I did not visit Quiché at all the last time I was here, but this time I must. I am planning to bring a group of students in May of next year, 2014, and the idea behind the study tour is for students to make connections between the Maya immigrant community in New Bedford and the communities where these immigrants come from -- which means Quiché. I want students to understand something about the conditions that propel migration -- poverty, structural inequality, lack of economic alternatives, the armed conflict, racism - and also to engage in some service-learning activities that they would plan together with people from the immigrant community in New Bedford. So I need to figure out some of the logistics -- talk to one of the sisters at the Catholic parish in Zacualpa to see if we can stay in their dormitory rooms, and also to see if there are some community-based projects that students could visit or help out with during their short stay. I need to check whether there is any place we could stay in Chinique. I need to talk to people from the group Chilam Balam de los K'iche's -- a group devoted to maintaining cultural traditions and also sacred sites -- to see if they would be able to meet with the students and accompany them to Gumarkaaj. In addition, I have to accompany a woman who has been threatened, and who brought a legal case against the men who have been threatening her. The family feels that the attorney she had had, who is Ladino, was not the most effective counsel for her (especially as her command of Spanish is limited). So I am going to go with her to visit a Maya attorney who speaks K'iche'.  

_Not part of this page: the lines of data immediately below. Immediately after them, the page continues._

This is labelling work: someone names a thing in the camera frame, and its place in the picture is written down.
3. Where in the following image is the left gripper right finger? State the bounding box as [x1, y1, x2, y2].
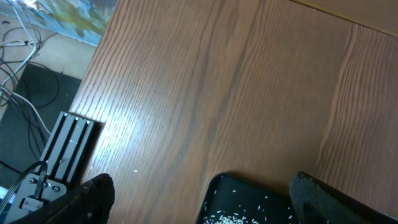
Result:
[289, 171, 397, 224]

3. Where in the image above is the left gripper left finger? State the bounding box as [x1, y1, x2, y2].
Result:
[15, 173, 115, 224]

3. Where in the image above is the white rice pile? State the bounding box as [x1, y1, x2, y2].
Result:
[203, 189, 295, 224]

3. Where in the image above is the black tray bin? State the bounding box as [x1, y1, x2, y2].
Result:
[196, 173, 300, 224]

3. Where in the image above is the dark floor mat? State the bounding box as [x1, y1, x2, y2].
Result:
[1, 63, 81, 187]

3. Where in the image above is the colourful painted sheet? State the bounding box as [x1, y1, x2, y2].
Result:
[1, 0, 117, 46]

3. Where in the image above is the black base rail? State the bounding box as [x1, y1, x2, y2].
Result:
[1, 112, 96, 223]

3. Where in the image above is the floor cables bundle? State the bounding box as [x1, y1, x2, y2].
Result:
[0, 0, 62, 156]

Then, I want to expand my analysis of the resistance movements a bit to include one or two other case studies, and a friend put me in touch with people from San Juan Sacatepéquez, where there are 12 communities that have been resisting a cement plant.  This would mean a few days in San Juan; not sure how long since I haven't ever been there before.

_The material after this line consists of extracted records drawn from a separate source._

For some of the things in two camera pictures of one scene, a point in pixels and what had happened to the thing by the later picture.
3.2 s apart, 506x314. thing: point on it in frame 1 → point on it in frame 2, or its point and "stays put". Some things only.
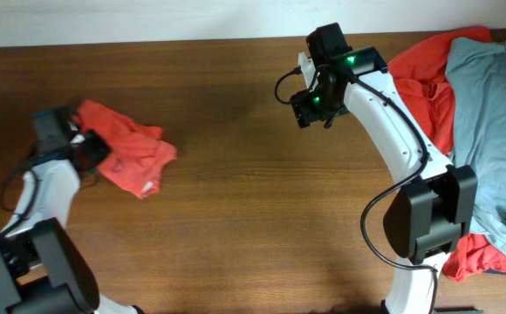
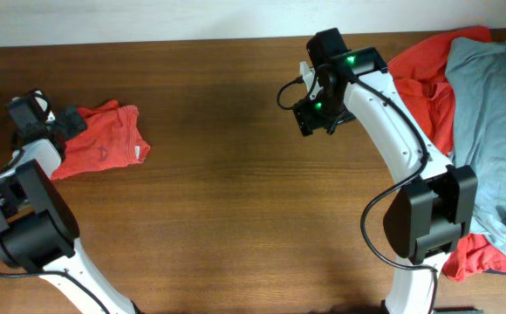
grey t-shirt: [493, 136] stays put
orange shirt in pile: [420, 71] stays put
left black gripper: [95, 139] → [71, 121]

And then San Miguel Ixtahuacán.  It turns out people from SMI and the neighboring municipality of Sipacapa, also threatened by the Marlin Mine, are coming to Guatemala City next week to meet with several groups of lawyers and human rights defenders to talk about and map out the various legal and political strategies. So I will attend that meeting, and then will make plans to visit SMI later on during my stay.

Finally -- I'm not sure there IS a "finally" -- I have a new project about the "reinas indígenas trans" ("trans" in the Guatemalan context does not mean people who have undergone sex-change surgery or who cross-dress in their everyday lives, but gay men who cross-dress on weekends, or special occasions; they may or may not refer to themselves or present themselves with the female pronoun when they are not in drag). A group called Kajib Kawoq put out a call for a beauty contest, Ali Gay Tinimit Re Xelajuj Noj -- "Ali" means "girl" in K'iche'. "Ali Tinimit" would be something like "the town's female representative" or "the girl of the people". "Tinimit" is one of those polyvalent words.  It can mean "country" or "place of origin"; it can mean "town"; it can also mean "the people" (as the word "pueblo" in Spanish can mean both "town" and "the people"). So, the pageant would be "The Gay Female Representative of Xela" (Xelajuj Noj is the original name for Quetzaltenango, shortened in everyday speech as Xela -- and in Maya languages, the X is pronounced "SH"). There was some controversy when Kajib Kawoq petitioned the city government to use the municipal theater for the pageant and rehearsals. The news reports last week were that the request was turned down, but someone told me yesterday that it was approved. 

In any case, I had started to talk with people in the gay/drag community the last time I was here and so I want to follow up on that and find about this pageant, and about the politics of drag more generally, and especially the interface between gender performance and racial performance.